| Source data |
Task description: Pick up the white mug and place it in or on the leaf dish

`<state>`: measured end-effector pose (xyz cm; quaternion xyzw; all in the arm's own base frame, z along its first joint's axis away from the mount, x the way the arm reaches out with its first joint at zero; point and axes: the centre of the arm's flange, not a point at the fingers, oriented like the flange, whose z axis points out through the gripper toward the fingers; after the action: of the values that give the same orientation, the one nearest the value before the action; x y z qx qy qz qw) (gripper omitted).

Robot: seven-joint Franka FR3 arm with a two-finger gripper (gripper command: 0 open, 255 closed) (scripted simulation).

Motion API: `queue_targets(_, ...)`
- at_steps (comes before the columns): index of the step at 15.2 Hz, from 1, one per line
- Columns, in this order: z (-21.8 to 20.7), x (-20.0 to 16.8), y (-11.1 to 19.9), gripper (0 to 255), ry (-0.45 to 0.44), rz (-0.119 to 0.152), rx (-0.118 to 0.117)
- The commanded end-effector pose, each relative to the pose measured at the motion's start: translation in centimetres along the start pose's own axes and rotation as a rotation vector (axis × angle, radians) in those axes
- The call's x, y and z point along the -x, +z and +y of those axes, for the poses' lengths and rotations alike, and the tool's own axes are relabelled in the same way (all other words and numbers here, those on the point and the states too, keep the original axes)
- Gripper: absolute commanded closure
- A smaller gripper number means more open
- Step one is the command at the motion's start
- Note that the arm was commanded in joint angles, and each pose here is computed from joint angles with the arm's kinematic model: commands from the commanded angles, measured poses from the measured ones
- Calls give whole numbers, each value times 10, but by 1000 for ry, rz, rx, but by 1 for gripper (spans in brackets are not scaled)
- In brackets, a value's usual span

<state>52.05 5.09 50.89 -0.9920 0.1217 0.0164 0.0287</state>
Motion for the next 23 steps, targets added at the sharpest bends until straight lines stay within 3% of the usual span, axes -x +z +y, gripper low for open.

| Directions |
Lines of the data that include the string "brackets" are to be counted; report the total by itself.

| Reply |
2